How could he have forgotten? He had been so caught up in all the supernatural craziness, that he had forgotten what tomorrows date was, 4th of April 2014, 7 years to the day, since his mum had died.

He will never forget that day though, after over 2 years of watching the cancer, the chemo and radiation treatments eat away at her, and on 4th of april 2007, it was time for her to go. He had been alone with her when it happened, his father had been called into work. It wasn't his father's fault, he was needed and important. He knew that he would have stayed if he had known what was going to happen that day.

He was 10 years old when he saw his mother die. In reality he knew he had been watching her slowly die for 2 years. He used to wish that there was some magic cure like in the stories his mum would read to him. Magic, werewolves and happily ever afters was all he used to believe in. But he learned the hard way that it wasn't true. No magic cure came, no werewolves to take away her pain and there was certainly no happily ever after. Nothing worked, the medicine and the doctors had only made it worse. She had pinky promised him that it would be okay, that she would get better. She had broken that promise.

He had been confused at first by the sudden beeping of her machines. He knew when he looked up. He couldn't breathe as the doctors and nurses flooded the room. He sat gasping in a chair in the corner of the room, beginning to hyperventilate. The world tilted, everything lost focus, his hands shook as they moved to cover his ears, so he didn't have to hear it, time of death.
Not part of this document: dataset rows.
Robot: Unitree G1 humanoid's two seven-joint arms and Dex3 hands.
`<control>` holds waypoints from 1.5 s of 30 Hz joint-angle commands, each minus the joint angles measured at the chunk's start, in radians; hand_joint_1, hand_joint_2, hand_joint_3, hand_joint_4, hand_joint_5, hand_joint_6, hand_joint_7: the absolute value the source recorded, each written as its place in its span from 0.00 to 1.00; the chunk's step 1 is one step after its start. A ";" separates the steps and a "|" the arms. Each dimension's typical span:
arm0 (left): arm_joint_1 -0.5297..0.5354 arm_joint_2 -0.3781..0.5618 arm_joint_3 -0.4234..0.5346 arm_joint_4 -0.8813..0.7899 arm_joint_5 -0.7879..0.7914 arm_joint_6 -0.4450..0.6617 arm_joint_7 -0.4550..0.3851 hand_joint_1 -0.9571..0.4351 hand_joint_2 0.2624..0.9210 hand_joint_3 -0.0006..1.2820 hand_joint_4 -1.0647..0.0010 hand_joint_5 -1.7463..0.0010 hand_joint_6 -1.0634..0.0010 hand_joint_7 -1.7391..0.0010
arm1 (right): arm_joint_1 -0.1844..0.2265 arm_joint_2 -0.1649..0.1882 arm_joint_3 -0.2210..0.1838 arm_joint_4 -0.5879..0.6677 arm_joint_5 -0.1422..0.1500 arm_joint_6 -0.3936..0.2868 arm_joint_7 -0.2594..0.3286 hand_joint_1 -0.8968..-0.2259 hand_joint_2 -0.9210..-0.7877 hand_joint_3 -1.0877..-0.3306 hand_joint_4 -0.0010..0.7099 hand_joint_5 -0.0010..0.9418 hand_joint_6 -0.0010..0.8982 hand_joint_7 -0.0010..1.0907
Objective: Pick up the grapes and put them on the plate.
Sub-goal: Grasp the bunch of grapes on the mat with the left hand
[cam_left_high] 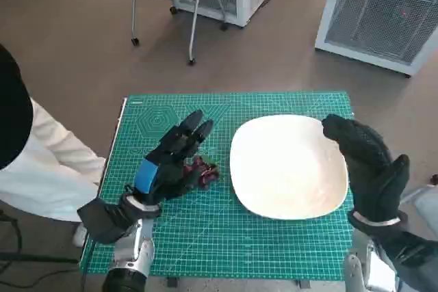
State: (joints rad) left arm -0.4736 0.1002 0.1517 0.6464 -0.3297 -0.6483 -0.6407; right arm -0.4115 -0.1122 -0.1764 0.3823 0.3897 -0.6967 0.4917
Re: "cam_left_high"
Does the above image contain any black stand leg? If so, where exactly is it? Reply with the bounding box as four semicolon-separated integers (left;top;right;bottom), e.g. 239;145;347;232
0;250;80;266

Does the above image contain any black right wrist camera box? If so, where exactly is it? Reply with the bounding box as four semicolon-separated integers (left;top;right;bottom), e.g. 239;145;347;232
383;230;438;276

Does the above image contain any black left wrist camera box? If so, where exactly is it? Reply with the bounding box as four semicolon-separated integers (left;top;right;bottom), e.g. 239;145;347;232
77;198;138;245

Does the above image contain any person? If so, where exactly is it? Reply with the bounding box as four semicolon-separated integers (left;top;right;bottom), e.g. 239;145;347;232
0;44;107;248

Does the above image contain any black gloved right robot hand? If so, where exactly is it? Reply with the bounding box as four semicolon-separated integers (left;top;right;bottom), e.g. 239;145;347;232
321;113;411;224

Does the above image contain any red toy grapes green leaf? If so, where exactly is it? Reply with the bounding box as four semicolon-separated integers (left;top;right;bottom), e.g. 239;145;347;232
183;155;220;191

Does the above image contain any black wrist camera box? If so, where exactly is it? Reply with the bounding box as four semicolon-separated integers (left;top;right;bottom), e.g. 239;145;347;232
383;230;438;276
77;198;138;245

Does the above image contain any white square plate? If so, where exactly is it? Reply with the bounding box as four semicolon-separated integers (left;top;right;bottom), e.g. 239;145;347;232
229;115;349;220

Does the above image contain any green cutting mat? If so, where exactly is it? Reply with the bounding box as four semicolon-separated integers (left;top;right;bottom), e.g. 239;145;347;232
79;90;355;279

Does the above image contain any large white mesh cabinet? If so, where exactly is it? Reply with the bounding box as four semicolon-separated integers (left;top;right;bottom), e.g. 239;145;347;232
313;0;438;79

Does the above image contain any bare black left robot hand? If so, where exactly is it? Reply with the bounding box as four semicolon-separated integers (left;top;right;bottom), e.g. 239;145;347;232
131;109;215;206
He didn't remember when he closed his eyes or feeling the nice nurse named Melissa holding him, telling him to match his breathing to hers.

He only remembers waking up in a different room with his father sitting beside the bed he was in, hunched over and quietly sobbing into his hands. His dad was a superhero, a police officer, and yet he was crying. Oh, that's right, his mother was gone. The woman who read him tales about heroes and adventures, the woman who danced around with him in the kitchen to the Beatles, was gone, dead.

A doctor came in, he had explained slowly and carefully to them as if he was speaking to a toddler, what had happened to him. A panic attack they called it, they wanted to see a 'special' doctor. He hated doctors, they don't help anyone; they just make people worse.

His dad said nothing, and he did not respond to the silence, instead he reaches out and tugged his father by the hand until he climbed into the hospital bed with him. They just laid there in silence, his father curled protectively around him, and tried to stop the his hurt. No words were spoken nor needed as he clings to his father, and let the silent stream of tears turn into violent hiccuping sobs. Even with his father right there he felt alone. His little family of 3 had been reduced to 2.

For years after he felt a tightness in his chest whenever he thought about her. They didn't talk about it, his dad never even talked about her, unless he had been drinking.

Now 7 years later, he realised something, the tightness has gone as had the feeling of being alone. His family of 2 had grown since then, not in the traditional sense, but by choice. He had friends, people in his life that were like him, they had lost people or were alone in someway too. They were more like family and friends, they looked out for each other, helped each other like a family should. The family of 3 that was reduced to 2, had grown to a family of 12. He now had people he considered brothers and sisters. The special doctor had helped him, he learned to trust again, to stop feeling alone, to let people into the little family he had. He was happy now, even with her gone. because that is what his mum would have wanted, for him to be happy and let people in, to trust, to love, to live. Like she had.